Come funziona la SIAE per matrimoni e feste private

L’obiettivo principale è di difendere il diritto d’autore tutelando le opere di ingegno in qualunque forma si presentino ed evitando che terzi possano trarne vantaggio commerciale aggirando l’autore

Cos’è la SIAE?

La SIAE è un punto di riferimento per gli autori e gli editori. Una società che rilascia migliaia di autorizzazioni per l'utilizzazione delle opere, facilitando l’attività delle imprese per la corresponsione dei diritti e garantendo il lavoro degli autori.

Anche se spesso, come è accaduto anche di recente per le note vicende legate a Gino Paoli, sono in tanti a voler sapere come funziona la SIAE. Un aspetto che non è chiaro a tutti anche perché, probabilmente non c’è stata ancora la necessaria apertura al pubblico di una Società che ha ancora alcuni aspetti poco conosciuti. Un punto di riferimento per gli autori ed editori e un obolo da versare obbligatoriamente per quelli che sono in procinto di organizzare matrimoni, o anche feste private, senza voler rinunciare a un’atmosfera movimentata e young che solo la musica, filodiffusione o live non fa differenza sa offrire agli invitati. La SIAE, che non è altro che l’acronimo di Società Italiana degli Autori e degli Editori, ed è il totem per tutti quelli coloro che producono musica, la suonano e la ascoltano. Una sorta di tribunale che come primo obiettivo deve salvaguardare i diritti che gli autori e gli editori acquisiscono sulle proprie opere.

L’obiettivo cardine è quello di tutelare in ogni modo possibile i diritti d’autore e smascherando eventuali copie, se messe in atto potrebbero provocare dei danni non indifferenti agli autori delle opere originali, e allo stesso tempo favorire gli autori dei plagi. Per capire l’importanza di questo diritto basta pensare che viene tutelato addirittura dalla Dichiarazione Universale che stabilisce il dogma che l’autore ha esclusivo diritto su qualsiasi interesse materiale e morale derivante dalla sua produzione. Forse adesso è più chiaro la motivazione che sta alla base del fatto che quando si assiste a uno spettacolo, di qualsiasi natura, bisogna sborsare una cifra che serve a garantire il lavoro di autori ed editori. In Italia sono artisti come Nesli, Gigi D’Alessio e Fedez a farne parte. Soundreef, una novità nel panorama di settore non prevede nemmeno il versamento di tale cifra. Vediamo nel dettaglio allora come funziona la SIAE in occasione di matrimoni o feste private. Basta dare uno sguardo alle informazioni relative al pagamento e i motivi di esenzione per la SIAE che pubblichiamo di seguito.

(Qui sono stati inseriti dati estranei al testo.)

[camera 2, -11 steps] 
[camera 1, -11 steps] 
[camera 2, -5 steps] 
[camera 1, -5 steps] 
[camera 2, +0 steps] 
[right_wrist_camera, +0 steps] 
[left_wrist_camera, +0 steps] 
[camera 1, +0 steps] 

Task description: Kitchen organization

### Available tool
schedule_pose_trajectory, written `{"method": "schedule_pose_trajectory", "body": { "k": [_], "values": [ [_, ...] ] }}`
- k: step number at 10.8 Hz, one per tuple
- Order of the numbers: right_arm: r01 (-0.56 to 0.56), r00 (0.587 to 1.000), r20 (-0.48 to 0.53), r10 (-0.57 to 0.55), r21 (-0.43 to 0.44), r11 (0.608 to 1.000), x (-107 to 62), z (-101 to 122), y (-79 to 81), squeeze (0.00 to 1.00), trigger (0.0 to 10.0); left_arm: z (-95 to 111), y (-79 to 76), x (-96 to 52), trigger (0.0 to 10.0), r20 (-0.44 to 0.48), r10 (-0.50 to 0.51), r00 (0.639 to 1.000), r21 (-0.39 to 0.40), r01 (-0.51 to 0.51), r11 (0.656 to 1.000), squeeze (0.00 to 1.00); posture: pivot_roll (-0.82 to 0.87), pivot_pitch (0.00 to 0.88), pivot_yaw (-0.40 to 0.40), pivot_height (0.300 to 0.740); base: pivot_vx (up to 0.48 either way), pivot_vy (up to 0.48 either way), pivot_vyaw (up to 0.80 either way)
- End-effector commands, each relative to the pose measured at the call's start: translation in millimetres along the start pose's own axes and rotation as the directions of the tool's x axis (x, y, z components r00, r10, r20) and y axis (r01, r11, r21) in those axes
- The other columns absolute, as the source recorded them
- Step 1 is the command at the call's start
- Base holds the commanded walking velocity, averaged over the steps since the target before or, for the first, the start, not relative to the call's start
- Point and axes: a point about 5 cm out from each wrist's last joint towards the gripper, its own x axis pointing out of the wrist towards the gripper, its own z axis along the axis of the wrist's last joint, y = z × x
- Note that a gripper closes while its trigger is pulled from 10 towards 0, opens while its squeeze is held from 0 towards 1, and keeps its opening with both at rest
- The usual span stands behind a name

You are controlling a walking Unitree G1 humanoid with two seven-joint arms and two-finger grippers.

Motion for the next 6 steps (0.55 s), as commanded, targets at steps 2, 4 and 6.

Come funziona la SIAE per le feste private

Per prima cosa, per capire come funziona la SIAE bisogna capire a cosa serve e soprattutto quali sono queste regole che vanno rispettate e che questa società si incarica di proteggere. E basta fare una piccola ricerca per comprendere il numero vasto e sterminato di musicisti, scrittori, registi, attori compositori eccetera, eccetera, eccetera che si avvalgono del prezioso ombrello della SIAE. Il raggio di azione, come si può facilmente intuire è molto ampio anche se, di solito, è la musica a fornire i grattacapi più importanti. Se ci troviamo di fronte a feste private, ad esempio, anche nel caso si tratta di eventi gratuiti, bisogna pagare ugualmente il dovuto e portare a termine un iter composto da una serie di obblighi da assolvere. Niente di particolarmente difficile ma la burocrazia può essere letale anche nelle pieghe meno complesse.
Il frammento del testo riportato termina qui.